Whatever the reason, this dark, transfixing three-part suite makes the subsequent peak of the title track pretty staggering. "Rusted Mange" extends the climax with rhythms that overlap like competing fireworks. Mixed with more Young vocal screech and Olson sax whine, the piece splits the difference between didactic pound and inscrutable cacophony, delivering the promise of the preceding simmer.
The trio's tension-release loop gets lathered, rinsed, and repeated on Human Animal's final three tracks, this time in a quicker, sharper rotation. The six-minute "Leper War" detonates windy bombs over a smoldering static terrain, fading into the rippling march of "The Driller", whose deadened pound sprouts into a hummable lurch. As Young's moans rhyme with the surrounding din, the track actually becomes more like music than noise.

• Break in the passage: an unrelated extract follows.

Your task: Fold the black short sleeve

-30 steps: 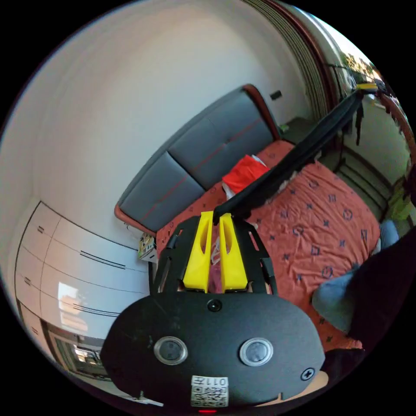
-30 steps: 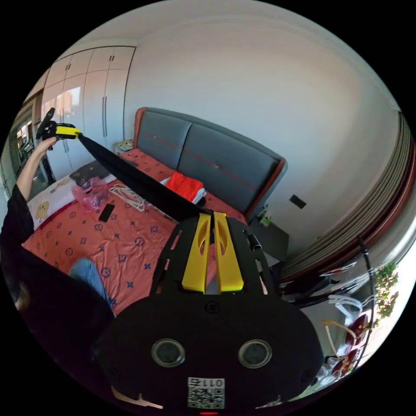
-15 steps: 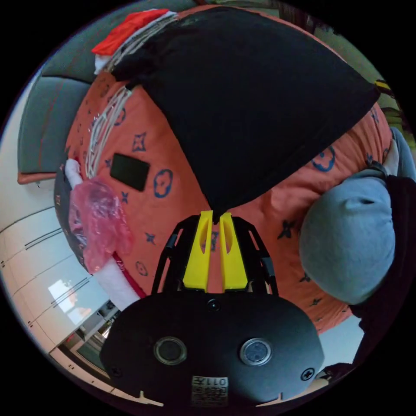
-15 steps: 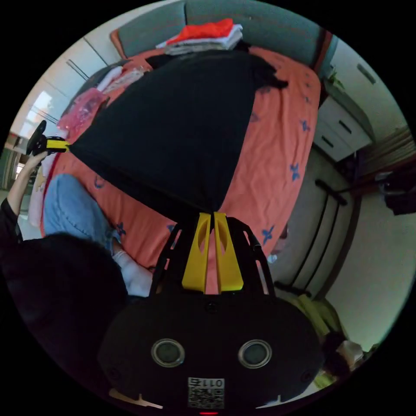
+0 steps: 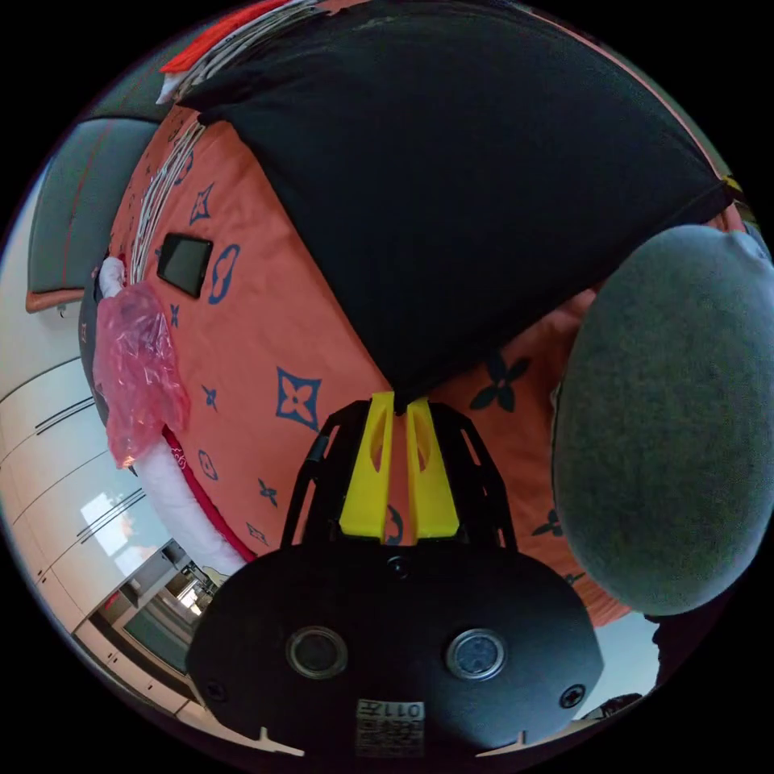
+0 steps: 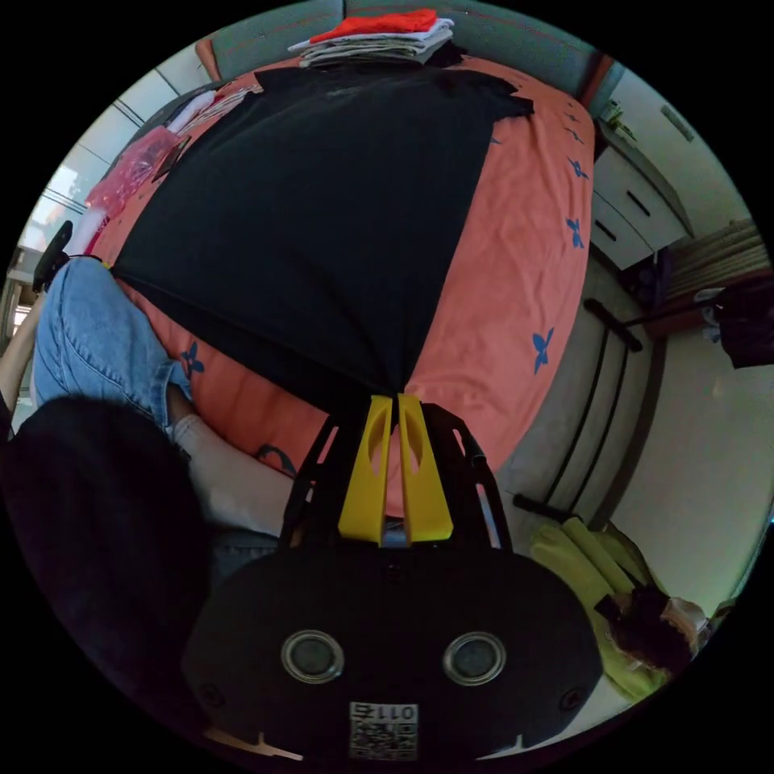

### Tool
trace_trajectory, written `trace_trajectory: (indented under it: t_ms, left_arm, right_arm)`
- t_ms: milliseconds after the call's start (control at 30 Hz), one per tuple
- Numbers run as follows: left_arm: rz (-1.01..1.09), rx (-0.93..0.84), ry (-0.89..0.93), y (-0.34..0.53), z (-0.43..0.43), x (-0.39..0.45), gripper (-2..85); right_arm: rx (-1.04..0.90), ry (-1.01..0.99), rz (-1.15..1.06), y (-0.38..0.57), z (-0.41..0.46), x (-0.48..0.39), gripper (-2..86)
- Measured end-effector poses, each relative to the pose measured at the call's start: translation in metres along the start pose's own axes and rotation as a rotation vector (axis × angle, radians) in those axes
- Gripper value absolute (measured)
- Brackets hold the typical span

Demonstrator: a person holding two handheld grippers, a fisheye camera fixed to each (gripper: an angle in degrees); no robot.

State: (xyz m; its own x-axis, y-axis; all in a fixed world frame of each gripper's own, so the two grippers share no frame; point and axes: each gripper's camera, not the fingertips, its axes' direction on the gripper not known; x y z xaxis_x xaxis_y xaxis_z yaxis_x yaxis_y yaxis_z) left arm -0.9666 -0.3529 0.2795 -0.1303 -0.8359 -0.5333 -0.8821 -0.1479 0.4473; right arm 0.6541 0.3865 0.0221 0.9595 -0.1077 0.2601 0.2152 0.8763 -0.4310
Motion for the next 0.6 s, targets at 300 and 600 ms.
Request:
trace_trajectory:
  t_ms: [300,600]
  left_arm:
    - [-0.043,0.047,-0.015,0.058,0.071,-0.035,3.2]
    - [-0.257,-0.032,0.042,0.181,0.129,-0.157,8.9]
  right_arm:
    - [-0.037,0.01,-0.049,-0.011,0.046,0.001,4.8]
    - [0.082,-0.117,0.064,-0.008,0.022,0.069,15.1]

Which makes "Noise Not Music" a logical closer. Here instead of noise made from pure abstraction, we get music beaten until it shatters into noise, with what sounds like 100 simultaneous punk songs piled into endless climax. The song's chanted title may be a brutal manifesto, and Wolf Eyes' metronomic swing can sometimes be fascistically either/or. But Human Animal is far from black and white; it's more like its melted-face cover painting, a dripping swirl of different shades of gray.